__TASK STATEMENT__
Restate all of the following data exactly, keeping any images out of the copy.

__RECORD EXTRACTS__
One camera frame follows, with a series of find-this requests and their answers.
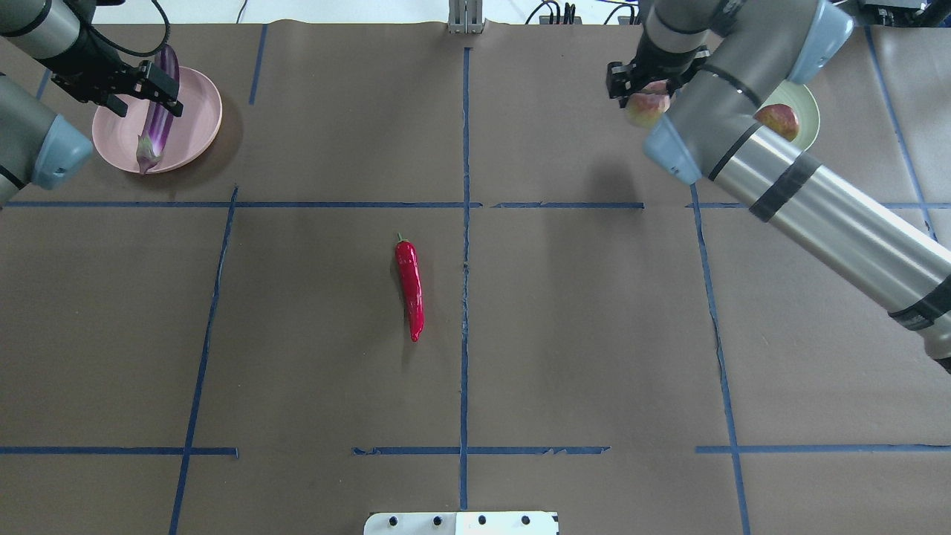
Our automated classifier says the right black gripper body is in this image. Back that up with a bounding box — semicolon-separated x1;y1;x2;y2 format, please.
606;30;710;101

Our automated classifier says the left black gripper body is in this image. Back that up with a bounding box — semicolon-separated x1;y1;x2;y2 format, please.
48;27;148;117

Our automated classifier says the purple eggplant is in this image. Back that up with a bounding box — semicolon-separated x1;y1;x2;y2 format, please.
135;44;181;175

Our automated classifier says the pink-green peach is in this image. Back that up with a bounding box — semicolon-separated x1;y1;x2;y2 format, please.
625;80;670;129

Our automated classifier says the red-yellow pomegranate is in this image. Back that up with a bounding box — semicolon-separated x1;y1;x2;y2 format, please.
753;103;801;142

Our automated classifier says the red chili pepper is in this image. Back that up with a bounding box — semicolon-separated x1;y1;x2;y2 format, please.
395;233;426;343

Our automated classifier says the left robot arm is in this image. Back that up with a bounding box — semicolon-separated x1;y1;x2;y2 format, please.
1;1;184;204

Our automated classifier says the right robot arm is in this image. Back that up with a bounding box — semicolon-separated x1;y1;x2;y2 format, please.
606;1;950;369

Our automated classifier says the pink plate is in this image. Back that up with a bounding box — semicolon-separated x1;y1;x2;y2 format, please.
91;67;223;174

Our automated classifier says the light green plate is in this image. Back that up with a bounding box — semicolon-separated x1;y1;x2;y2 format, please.
767;81;821;150

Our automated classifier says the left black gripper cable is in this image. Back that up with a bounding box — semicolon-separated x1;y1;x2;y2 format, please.
89;0;173;59

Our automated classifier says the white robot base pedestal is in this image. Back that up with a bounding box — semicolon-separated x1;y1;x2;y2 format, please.
363;510;560;534

__COMPLETED TASK__
One camera frame follows, with a series of find-this requests and their answers.
Our automated classifier says the right black gripper body is in this image. Back that up with a bounding box — semicolon-separated x1;y1;x2;y2 format, please.
606;30;710;101

Our automated classifier says the left black gripper body is in this image. Back that up with a bounding box — semicolon-separated x1;y1;x2;y2 format, please.
48;27;148;117

Our automated classifier says the purple eggplant is in this image. Back that up with a bounding box — semicolon-separated x1;y1;x2;y2 format, please.
135;44;181;175

Our automated classifier says the pink-green peach is in this image. Back that up with a bounding box — semicolon-separated x1;y1;x2;y2 format, please.
625;80;670;129

Our automated classifier says the red-yellow pomegranate is in this image. Back that up with a bounding box — semicolon-separated x1;y1;x2;y2 format, please.
753;103;801;142

Our automated classifier says the red chili pepper is in this image. Back that up with a bounding box — semicolon-separated x1;y1;x2;y2 format, please.
395;233;426;343

Our automated classifier says the left robot arm is in this image. Back that up with a bounding box — semicolon-separated x1;y1;x2;y2 format, please.
1;1;184;204

Our automated classifier says the right robot arm is in this image. Back that up with a bounding box — semicolon-separated x1;y1;x2;y2 format, please.
606;1;950;369

Our automated classifier says the pink plate is in this image. Back that up with a bounding box — semicolon-separated x1;y1;x2;y2 format, please.
91;67;223;174

Our automated classifier says the light green plate is in this image. Back that up with a bounding box — semicolon-separated x1;y1;x2;y2 format, please.
767;81;821;150

Our automated classifier says the left black gripper cable is in this image. Back that up with a bounding box — semicolon-separated x1;y1;x2;y2 format, please.
89;0;173;59

Our automated classifier says the white robot base pedestal is in this image. Back that up with a bounding box — semicolon-separated x1;y1;x2;y2 format, please.
363;510;560;534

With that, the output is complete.